2

I have a list of multi-row strings. I want to match first rows of those strings if they start with a variable number of digits NOT immediately followed by a period.

For example, a list might be

list = ["42. blabla \n foo", "42 blabla \n foo", "422. blabla \n foo"]

and my desired output would be 42 blabla.

This code

import re 

list = ["42. blabla \n foo", "42 blabla \n foo", "422. blabla \n foo"]

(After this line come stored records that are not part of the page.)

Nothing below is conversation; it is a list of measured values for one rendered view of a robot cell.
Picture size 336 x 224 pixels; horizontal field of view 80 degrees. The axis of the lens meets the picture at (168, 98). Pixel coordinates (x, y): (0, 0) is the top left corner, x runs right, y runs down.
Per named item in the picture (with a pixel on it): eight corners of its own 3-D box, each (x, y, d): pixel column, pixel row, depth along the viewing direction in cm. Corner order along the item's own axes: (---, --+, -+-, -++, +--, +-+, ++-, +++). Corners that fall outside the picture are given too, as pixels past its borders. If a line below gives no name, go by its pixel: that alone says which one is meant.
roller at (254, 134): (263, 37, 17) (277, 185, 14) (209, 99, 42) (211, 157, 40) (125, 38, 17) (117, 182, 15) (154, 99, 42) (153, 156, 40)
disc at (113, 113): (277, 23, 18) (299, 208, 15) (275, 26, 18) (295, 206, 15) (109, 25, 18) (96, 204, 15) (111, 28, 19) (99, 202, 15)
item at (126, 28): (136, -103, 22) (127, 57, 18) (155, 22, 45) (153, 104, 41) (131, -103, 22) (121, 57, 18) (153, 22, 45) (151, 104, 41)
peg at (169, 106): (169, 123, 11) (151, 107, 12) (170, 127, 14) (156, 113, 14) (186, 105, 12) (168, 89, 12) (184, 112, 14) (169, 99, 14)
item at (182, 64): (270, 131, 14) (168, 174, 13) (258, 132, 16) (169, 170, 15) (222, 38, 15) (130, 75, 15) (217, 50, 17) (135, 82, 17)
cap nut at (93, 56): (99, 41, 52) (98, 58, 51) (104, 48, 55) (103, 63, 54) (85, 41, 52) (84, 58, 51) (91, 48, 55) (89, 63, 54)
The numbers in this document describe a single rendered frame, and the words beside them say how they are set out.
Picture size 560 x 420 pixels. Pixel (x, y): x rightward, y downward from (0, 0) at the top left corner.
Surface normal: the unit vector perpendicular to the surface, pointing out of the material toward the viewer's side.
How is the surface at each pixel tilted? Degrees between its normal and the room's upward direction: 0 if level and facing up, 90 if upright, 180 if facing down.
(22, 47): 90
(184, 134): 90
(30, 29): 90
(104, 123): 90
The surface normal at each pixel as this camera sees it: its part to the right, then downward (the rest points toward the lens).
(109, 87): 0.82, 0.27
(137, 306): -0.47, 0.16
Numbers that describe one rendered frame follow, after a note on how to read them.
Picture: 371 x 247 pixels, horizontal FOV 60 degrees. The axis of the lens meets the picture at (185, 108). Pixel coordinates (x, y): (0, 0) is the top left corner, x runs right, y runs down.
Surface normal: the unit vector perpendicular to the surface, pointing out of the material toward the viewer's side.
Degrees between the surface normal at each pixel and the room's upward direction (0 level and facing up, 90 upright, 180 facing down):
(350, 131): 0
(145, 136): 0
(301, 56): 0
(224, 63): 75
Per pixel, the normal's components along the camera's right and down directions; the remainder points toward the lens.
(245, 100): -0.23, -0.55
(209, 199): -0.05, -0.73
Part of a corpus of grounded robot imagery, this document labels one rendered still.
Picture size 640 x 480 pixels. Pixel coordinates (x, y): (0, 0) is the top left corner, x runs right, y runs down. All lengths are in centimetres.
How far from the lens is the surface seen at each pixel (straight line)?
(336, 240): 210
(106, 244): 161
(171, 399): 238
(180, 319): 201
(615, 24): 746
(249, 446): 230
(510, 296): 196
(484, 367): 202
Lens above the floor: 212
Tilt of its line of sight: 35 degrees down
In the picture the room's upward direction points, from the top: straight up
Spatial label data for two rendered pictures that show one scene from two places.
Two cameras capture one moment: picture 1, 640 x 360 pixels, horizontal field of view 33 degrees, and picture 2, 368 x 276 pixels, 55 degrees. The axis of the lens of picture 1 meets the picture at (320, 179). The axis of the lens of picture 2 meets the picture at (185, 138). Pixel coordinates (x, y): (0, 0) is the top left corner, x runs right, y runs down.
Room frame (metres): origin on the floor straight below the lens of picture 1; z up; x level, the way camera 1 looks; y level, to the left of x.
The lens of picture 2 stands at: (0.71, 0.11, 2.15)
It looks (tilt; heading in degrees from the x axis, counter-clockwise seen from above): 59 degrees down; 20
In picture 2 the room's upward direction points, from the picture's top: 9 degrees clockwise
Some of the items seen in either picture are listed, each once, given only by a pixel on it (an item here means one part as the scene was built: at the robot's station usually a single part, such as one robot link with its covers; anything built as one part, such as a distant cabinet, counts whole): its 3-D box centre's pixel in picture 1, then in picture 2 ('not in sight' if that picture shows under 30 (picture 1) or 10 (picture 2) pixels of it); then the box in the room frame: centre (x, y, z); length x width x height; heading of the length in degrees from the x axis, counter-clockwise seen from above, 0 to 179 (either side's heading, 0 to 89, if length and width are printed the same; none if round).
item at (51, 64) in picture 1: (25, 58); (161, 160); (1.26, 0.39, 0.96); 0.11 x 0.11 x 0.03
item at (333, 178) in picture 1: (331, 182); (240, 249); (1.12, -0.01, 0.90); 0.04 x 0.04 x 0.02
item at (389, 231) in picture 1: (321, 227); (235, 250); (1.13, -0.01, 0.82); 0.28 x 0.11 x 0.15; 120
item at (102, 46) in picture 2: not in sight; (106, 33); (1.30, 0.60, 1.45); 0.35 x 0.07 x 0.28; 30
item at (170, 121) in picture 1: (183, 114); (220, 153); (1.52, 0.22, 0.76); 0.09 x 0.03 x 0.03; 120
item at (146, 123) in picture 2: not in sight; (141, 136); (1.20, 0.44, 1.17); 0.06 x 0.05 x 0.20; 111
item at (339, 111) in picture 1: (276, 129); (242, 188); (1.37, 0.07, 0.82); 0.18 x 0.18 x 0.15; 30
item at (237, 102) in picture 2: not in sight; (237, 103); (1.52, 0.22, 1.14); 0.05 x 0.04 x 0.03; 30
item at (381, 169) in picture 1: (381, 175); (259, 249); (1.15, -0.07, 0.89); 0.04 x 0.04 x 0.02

regex_header = re.compile("^[0-9]+(?!\.).*\n")

for str in list:
    print(re.findall(regex_header, str))

outputs

['42. blabla \n']
['42 blabla \n']
['422. blabla \n']

This one works only with exactly two digits in the beginning of the string:

import re 

list = ["42. blabla \n foo", "42 blabla \n foo", "422. blabla \n foo"]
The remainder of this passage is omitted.